Clip launches Mi Clip digital wallet to tackle Mexico’s massive financial inclusion gap
Mexico's first payments unicorn partners with Ant International, Mastercard, and TelevisaUnivision to bring digital financial services to the country's enormous unbanked population.
In a country where 85% of purchases under 500 pesos are still made with physical cash, Clip just placed a very large bet that millions of Mexicans are ready for a digital upgrade.
The Mexican payments company launched Mi Clip on June 9, a digital wallet ecosystem designed to serve both consumers and small businesses who have been largely locked out of formal financial services. The app, available on both Apple’s App Store and Google Play, offers digital accounts for payments, savings, and credit access. To pull this off, Clip assembled a heavyweight roster of partners. Ant International is providing AI-powered payment infrastructure. Mastercard is handling network and interoperability enhancements. And TelevisaUnivision, the Spanish-language media giant, is lending its massive media reach to boost financial literacy among potential users.
Why Mexico, why now
Nearly 40% of the adult population lacks access to formal financial services. The 85% cash figure for small transactions comes from 2024 ENIF data. Mobile phone penetration in Mexico is high. Banking penetration is not.
Clip plans to use AI-driven credit insights derived from transaction data to help users build financial identities. If you’ve been buying and selling through the platform consistently, that behavioral data could eventually help you qualify for credit, even without a traditional banking relationship.
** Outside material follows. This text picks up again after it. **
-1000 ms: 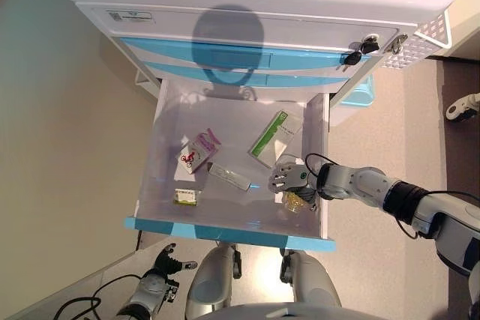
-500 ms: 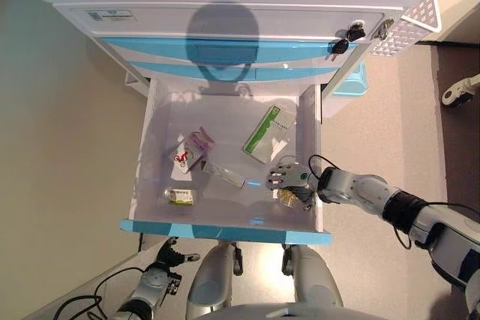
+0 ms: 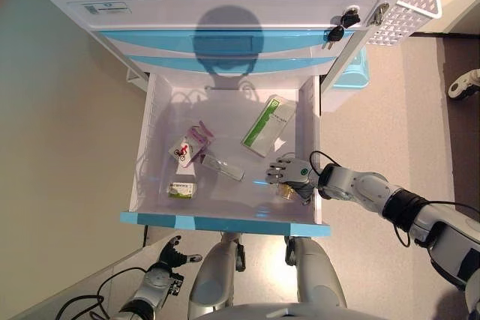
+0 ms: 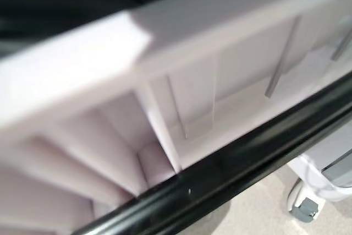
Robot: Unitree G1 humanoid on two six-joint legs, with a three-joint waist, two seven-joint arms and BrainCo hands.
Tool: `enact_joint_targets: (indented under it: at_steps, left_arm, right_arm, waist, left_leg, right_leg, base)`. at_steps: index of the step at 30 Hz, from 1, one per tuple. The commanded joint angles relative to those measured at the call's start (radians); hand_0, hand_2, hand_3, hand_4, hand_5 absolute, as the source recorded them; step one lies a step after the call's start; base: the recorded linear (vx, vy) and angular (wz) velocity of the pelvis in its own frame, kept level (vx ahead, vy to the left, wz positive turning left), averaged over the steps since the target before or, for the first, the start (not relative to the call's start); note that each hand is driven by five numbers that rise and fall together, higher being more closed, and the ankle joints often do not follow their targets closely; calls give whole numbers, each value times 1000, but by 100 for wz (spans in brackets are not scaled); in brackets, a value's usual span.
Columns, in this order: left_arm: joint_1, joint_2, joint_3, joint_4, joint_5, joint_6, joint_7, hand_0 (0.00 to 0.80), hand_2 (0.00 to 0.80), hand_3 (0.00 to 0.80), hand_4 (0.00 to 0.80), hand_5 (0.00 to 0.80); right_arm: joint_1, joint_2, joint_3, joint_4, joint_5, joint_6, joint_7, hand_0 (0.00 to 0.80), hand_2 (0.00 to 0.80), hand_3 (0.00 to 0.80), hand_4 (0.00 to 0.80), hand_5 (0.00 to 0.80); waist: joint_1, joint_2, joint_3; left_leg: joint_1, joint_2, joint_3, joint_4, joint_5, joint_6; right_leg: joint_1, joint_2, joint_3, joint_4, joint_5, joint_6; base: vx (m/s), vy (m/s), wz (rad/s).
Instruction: Open the drawer and pick up the medicine
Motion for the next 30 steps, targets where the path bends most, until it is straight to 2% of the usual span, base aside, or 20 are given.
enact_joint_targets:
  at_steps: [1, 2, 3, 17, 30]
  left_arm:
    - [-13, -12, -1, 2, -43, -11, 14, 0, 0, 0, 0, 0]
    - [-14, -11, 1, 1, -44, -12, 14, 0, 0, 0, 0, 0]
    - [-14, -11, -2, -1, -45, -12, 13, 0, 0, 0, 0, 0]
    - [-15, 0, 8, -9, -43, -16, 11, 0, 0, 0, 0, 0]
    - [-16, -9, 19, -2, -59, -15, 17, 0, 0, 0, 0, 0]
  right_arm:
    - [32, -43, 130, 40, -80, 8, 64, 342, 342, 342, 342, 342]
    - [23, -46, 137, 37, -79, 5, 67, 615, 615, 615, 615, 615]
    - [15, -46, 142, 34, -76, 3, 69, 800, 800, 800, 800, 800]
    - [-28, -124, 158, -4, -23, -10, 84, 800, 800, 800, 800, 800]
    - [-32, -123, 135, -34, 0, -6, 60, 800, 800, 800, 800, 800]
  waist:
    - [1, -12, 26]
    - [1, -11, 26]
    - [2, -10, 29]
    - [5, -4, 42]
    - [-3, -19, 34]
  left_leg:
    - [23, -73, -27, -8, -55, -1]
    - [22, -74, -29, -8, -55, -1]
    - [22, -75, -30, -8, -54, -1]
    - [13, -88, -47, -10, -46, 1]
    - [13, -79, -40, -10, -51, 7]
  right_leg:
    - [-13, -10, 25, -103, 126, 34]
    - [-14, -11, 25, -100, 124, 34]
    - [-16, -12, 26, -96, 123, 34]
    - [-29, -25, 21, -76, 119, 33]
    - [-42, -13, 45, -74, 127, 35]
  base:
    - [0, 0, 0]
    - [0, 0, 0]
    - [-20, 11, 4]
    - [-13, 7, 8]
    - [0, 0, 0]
From card readers to consumer wallets
Founded in 2012, the company started life making point-of-sale card readers for small merchants. That approach worked well enough to make Clip Mexico’s first payments unicorn after a $250 million funding round in 2021. The company then raised an additional $100 million in 2024 to fuel further expansion.
In 2020, Clip acquired Swap, an electronic payments institution that came with existing wallet capabilities and digital payments infrastructure. Mi Clip represents the logical next step: moving from enabling merchants to accept digital payments to putting a digital wallet in the hands of the people making those payments.
What this means for the fintech landscape
Ant International’s involvement brings a different kind of credibility. As the technology arm behind Alipay, Ant has experience scaling digital wallets in underbanked populations. The AI-powered payment solutions it’s contributing could prove critical during high-volume events. Clip has specifically noted scalability during peak shopping periods like Buen Fin, Mexico’s answer to Black Friday, as a priority.
Mastercard’s role covers interoperability with existing payment networks and, eventually, cross-border payment capabilities. Clip has signaled plans to expand into cross-border payments down the line, which would position Mi Clip as a gateway for Mexico’s remittance flows and international commerce.
Clip has now raised at least $350 million across its 2021 and 2024 rounds. The competitive landscape includes Mercado Pago, Nu Mexico, and a growing roster of fintech players all chasing the same underserved demographic. Clip’s advantage is its existing merchant network of small businesses already using its point-of-sale hardware.